The ride-hailing firm also disclosed that government authorities and regulators in the US are investigating a year-long cover-up after the details of millions of passengers and drivers were stolen in 2016.
Uber chief executive Dara Khosrowshahi said: “Some of the attributes that made Uber a wildly successful startup – a fierce sense of entrepreneurialism, our willingness to take risks that others might not, and that famous Uber hustle – led to missteps along the way.”
Mr Khosrowshahi, who took over the company 18 months ago, has vowed to run it with integrity.
The bankers handling Uber’s IPO (initial public offering) are expected to reveal a pricing range for the firm’s shares later this month, ahead of it trading on the New York Stock Exchange in May.
It is expected to be the biggest technology IPO since Chinese e-commerce giant Alibaba Group went public in 2014.
Uber’s operating losses declined from $4bn (£3bn) in 2017 to $3bn (£2.3bn) in 2018.
SharesPost analyst Alejandro Ortiz said: “They’re showing that they’re capable of controlling their costs, which has been a concern of ride sharing companies in general.
“That’s a sign that will be looked on favourably in the next few weeks.”
But, like its rival Lyft, profitability has been a challenge for Uber.

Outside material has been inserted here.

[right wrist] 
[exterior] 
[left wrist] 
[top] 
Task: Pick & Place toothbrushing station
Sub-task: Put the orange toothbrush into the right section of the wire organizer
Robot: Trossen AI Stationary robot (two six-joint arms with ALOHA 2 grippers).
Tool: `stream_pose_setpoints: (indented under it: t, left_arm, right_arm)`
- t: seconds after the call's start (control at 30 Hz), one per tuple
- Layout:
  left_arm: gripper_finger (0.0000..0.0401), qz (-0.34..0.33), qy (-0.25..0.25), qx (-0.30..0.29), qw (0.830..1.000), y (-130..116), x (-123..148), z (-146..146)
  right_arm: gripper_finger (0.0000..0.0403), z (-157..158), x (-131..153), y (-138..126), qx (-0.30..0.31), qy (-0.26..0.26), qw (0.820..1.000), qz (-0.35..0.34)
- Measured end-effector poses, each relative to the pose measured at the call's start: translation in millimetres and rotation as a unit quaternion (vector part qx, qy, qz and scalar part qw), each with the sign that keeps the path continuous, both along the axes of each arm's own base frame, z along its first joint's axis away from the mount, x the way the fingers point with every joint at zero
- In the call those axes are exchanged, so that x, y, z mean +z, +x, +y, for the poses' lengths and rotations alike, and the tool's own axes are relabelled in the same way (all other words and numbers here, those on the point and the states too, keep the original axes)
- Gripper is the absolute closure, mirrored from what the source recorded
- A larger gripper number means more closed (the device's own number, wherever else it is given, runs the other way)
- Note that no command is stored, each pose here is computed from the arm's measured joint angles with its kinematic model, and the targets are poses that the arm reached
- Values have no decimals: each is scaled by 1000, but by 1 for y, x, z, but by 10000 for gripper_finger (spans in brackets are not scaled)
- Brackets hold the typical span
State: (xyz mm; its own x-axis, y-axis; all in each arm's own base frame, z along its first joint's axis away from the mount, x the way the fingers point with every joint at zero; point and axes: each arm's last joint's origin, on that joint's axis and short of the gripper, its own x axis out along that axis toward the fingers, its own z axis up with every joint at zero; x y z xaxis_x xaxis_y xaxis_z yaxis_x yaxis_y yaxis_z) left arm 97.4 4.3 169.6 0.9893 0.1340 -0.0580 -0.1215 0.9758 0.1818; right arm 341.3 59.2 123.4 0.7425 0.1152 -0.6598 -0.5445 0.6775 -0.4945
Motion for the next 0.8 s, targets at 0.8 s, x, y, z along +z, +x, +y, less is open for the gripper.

One of the main problems is drivers’ wages, a huge expense made harder to control by the fact that drivers can easily move between the two businesses.
But Uber has been investing in self-driving vehicles, building more than 250 of the vehicles and staffing its self-driving division with more than 1,000 people.
A bright spot was Uber’s food delivery business, which is in 500 cities around the world and doubled its revenue to $757m (£579m) in 2018 from $367m (£280m) in 2017.
Lyft entered the stock market in March raising $2.3bn in its IPO, but its stock now sells for around $61, down from its original price of $72.
Uber, which operates in 65 countries, expects to raise around $10bn, according to the Wall Street Journal.